La Présidente (Mme Léger) : Vous avez le mot de la fin, M. Blanchet. Alors, M. Blanchet, M. Lecomte, du Fonds d'investissement pour la relève agricole, merci beaucoup. Restez là, s'il vous plaît, parce que je veux quand même terminer les travaux correctement.

D'abord, je remercie tous les participants aux auditions publiques, aujourd'hui, qui sont venus exposer leur vision et leurs commentaires tout le long de la journée. Nous allons recevoir aussi demain la Fédération de l'UPA de l'Abitibi-Témiscamingue, du Bas-Saint-Laurent, du Saguenay—Lac-Saint-Jean. Nous allons recevoir la Financière agricole du Québec, la Commission de protection du territoire agricole du Québec, le Pangea, Union paysanne, les Partenaires agricoles, la Coalition pour la souveraineté alimentaire et, de l'Université de Montréal, M. Meloche, Jean-Philippe Meloche, qui seront au rendez-vous demain.

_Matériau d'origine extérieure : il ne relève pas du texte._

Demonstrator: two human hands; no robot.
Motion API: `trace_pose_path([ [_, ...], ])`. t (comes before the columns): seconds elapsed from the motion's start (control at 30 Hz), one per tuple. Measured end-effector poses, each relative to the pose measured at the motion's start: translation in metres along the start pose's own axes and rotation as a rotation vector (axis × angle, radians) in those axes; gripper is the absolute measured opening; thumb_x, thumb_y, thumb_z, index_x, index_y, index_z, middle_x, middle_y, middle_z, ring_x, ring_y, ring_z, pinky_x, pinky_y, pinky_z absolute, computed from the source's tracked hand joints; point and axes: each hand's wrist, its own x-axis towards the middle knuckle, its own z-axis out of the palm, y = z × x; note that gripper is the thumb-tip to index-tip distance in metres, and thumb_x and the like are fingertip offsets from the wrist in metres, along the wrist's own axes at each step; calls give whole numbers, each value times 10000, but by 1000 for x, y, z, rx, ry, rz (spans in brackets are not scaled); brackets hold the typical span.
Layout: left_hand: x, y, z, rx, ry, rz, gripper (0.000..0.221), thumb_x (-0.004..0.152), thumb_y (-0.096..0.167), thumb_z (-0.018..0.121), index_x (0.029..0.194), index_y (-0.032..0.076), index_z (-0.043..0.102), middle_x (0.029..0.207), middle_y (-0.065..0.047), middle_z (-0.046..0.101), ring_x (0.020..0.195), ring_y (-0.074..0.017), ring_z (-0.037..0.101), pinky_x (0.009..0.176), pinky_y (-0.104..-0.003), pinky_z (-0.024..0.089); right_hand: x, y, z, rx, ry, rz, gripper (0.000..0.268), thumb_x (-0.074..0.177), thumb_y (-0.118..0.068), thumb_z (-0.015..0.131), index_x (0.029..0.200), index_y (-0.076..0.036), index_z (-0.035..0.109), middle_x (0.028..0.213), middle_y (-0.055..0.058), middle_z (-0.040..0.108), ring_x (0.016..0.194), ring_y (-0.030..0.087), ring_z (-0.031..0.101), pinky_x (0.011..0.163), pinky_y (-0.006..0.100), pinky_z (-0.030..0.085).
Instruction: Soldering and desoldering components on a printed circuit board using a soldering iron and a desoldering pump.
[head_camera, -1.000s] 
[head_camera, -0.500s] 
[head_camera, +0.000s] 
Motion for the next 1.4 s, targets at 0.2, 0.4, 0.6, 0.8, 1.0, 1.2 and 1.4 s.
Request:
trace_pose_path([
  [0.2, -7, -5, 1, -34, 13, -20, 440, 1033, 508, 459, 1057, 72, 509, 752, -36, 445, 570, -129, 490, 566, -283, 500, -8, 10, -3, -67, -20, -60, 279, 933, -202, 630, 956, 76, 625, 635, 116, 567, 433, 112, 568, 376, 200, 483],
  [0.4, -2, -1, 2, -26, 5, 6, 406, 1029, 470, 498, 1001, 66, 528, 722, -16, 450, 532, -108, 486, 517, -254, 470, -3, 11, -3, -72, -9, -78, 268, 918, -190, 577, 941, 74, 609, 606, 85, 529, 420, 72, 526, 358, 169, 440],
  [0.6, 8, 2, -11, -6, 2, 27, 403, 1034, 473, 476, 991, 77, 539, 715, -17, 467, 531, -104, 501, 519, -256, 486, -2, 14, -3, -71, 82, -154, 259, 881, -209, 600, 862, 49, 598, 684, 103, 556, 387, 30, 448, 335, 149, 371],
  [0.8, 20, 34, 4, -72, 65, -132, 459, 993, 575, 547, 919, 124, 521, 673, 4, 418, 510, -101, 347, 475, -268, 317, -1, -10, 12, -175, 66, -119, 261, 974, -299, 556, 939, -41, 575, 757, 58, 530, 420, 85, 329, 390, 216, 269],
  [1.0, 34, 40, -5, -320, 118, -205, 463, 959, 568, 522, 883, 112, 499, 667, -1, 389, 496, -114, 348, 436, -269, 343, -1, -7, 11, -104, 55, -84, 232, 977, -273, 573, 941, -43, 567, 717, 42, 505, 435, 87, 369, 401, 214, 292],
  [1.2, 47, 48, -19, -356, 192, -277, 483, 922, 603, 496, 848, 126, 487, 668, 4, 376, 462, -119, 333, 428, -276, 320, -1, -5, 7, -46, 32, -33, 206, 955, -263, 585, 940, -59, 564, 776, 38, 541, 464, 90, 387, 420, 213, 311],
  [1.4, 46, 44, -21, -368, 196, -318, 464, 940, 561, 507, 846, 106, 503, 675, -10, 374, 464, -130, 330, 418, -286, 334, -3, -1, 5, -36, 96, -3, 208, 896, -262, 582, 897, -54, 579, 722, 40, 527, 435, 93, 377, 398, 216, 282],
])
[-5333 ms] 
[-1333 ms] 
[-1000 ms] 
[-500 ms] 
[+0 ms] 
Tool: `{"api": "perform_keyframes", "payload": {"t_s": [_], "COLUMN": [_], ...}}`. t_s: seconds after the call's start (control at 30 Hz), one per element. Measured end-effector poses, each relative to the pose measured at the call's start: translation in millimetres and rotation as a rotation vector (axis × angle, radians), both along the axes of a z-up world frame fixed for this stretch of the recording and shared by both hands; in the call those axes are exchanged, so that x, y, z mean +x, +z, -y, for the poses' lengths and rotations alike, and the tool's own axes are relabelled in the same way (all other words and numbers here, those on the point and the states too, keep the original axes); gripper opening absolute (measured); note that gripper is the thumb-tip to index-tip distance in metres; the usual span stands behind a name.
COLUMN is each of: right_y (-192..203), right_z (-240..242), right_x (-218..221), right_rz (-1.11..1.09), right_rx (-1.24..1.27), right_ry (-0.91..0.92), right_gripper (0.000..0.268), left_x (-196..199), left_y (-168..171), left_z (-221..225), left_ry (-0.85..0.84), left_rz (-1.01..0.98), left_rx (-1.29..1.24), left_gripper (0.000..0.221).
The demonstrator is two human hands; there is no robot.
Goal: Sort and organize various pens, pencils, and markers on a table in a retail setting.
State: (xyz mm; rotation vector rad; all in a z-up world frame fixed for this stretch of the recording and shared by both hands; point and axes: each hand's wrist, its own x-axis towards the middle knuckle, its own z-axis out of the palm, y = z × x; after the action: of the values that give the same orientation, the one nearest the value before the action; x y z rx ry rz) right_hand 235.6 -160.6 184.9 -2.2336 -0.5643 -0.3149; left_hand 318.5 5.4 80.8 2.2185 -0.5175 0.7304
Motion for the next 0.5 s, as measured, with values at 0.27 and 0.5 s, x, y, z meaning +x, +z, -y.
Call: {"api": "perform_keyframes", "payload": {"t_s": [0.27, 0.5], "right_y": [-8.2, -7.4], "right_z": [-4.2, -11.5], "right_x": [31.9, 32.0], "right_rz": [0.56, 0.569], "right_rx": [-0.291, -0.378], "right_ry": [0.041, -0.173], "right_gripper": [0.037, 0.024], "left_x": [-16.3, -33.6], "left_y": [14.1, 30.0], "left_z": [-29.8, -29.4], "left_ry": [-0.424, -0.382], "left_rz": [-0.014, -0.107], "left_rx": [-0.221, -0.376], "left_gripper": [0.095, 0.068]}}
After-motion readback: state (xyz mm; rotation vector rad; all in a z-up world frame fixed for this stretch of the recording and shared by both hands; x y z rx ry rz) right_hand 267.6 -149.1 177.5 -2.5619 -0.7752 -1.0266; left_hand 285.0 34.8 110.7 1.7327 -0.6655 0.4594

Merci à la population qui nous a écoutés... d'abord, qui était ici aujourd'hui. Plusieurs étaient ici, on a eu beaucoup de gens qui sont venus en commission, merci d'avoir été là, de suivre nos travaux, ceux qui sont à la maison, qui suivent nos travaux en direct depuis ce matin... ce midi, dans le fond, cet après-midi, lorsqu'on a commencé. Merci à vous, chers députés, chers membres de la commission parlementaire.

Alors, je lève la séance, à ce moment-ci, de la commission, et on ajourne nos travaux sine die... non, à demain, pas vrai, demain. On se voit demain matin, à 10 heures.